What is expected: Look through the listing below, and wherever a line has the string "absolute", copy it.
____
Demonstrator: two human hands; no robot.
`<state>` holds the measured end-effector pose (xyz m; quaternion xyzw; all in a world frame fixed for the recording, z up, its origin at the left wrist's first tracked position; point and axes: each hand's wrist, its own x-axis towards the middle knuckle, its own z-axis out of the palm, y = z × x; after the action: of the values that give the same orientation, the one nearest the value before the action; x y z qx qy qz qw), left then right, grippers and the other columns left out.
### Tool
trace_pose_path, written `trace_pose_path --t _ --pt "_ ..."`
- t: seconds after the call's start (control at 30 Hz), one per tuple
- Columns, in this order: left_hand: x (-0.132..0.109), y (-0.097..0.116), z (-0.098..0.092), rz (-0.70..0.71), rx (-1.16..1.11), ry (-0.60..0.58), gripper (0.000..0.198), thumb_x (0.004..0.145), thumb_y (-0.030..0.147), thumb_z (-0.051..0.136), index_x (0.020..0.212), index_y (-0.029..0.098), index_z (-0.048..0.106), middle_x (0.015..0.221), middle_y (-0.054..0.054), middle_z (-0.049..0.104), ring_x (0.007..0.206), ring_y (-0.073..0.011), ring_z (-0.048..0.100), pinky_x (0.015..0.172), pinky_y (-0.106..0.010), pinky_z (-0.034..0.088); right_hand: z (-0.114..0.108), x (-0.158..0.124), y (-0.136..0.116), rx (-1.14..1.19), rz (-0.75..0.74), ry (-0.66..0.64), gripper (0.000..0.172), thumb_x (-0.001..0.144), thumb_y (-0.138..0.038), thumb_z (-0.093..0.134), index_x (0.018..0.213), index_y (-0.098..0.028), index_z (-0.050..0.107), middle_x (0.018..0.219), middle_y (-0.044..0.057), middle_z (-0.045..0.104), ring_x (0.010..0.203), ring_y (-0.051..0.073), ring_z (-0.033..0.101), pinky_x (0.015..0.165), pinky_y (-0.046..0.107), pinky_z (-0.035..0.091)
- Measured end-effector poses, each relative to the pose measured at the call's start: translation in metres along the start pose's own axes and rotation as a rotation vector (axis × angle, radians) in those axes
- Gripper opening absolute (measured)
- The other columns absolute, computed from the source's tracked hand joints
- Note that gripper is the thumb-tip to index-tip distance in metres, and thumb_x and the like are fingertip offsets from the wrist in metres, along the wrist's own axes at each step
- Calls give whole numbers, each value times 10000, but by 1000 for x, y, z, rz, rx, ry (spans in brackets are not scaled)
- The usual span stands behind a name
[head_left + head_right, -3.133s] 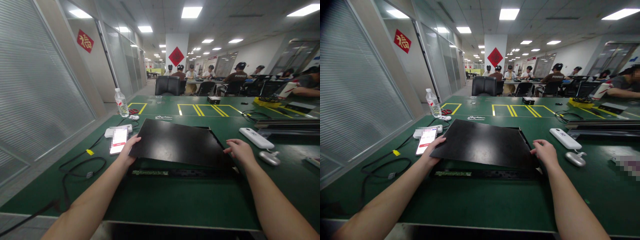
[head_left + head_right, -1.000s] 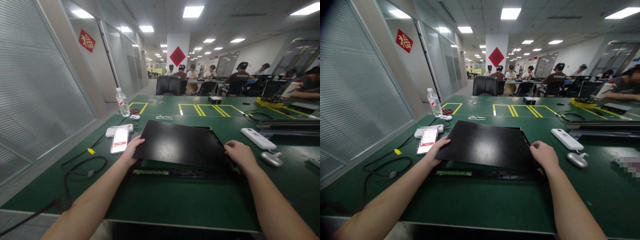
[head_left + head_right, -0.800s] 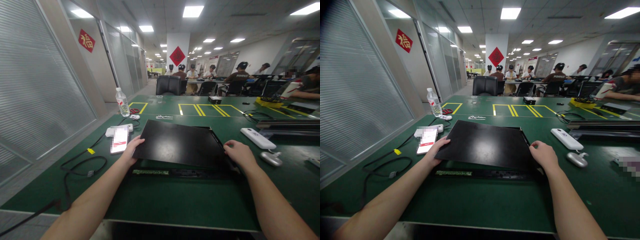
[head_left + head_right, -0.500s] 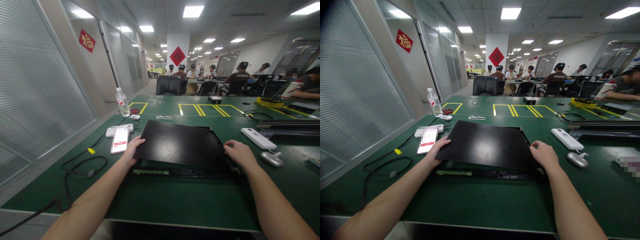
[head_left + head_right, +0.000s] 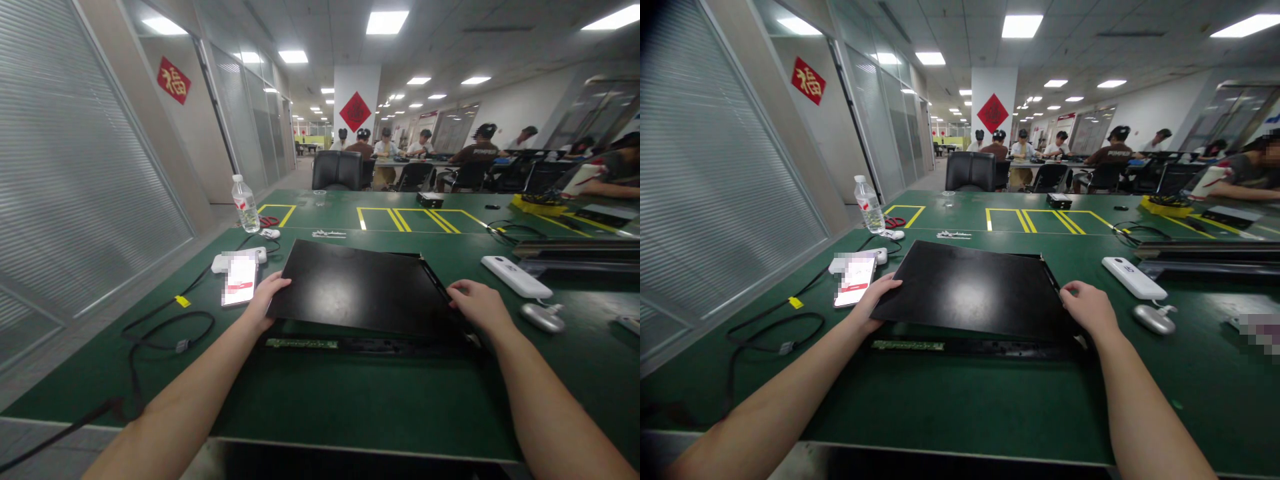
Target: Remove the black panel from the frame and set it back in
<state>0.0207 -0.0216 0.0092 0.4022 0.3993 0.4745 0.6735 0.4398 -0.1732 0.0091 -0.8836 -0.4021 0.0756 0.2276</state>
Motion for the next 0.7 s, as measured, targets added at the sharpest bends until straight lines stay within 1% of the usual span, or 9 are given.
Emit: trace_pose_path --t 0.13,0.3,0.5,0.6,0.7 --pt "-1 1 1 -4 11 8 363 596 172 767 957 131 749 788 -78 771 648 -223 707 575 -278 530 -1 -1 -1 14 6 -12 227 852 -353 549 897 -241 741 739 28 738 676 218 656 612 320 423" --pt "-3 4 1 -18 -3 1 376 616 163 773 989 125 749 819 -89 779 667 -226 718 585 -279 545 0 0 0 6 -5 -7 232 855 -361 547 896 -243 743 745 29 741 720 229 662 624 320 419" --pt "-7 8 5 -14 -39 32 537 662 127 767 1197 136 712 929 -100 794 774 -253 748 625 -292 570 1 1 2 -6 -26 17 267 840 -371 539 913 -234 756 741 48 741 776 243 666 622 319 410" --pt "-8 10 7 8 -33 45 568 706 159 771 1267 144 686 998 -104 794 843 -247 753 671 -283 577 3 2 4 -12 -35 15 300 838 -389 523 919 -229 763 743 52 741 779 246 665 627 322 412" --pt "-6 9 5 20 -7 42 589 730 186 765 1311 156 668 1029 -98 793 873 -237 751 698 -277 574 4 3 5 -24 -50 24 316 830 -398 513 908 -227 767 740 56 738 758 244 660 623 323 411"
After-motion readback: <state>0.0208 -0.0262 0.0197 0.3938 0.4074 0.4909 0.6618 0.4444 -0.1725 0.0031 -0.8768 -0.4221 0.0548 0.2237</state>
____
Task output:
- Gripper opening absolute (measured)
- The other columns absolute, computed from the source's tracked hand joints

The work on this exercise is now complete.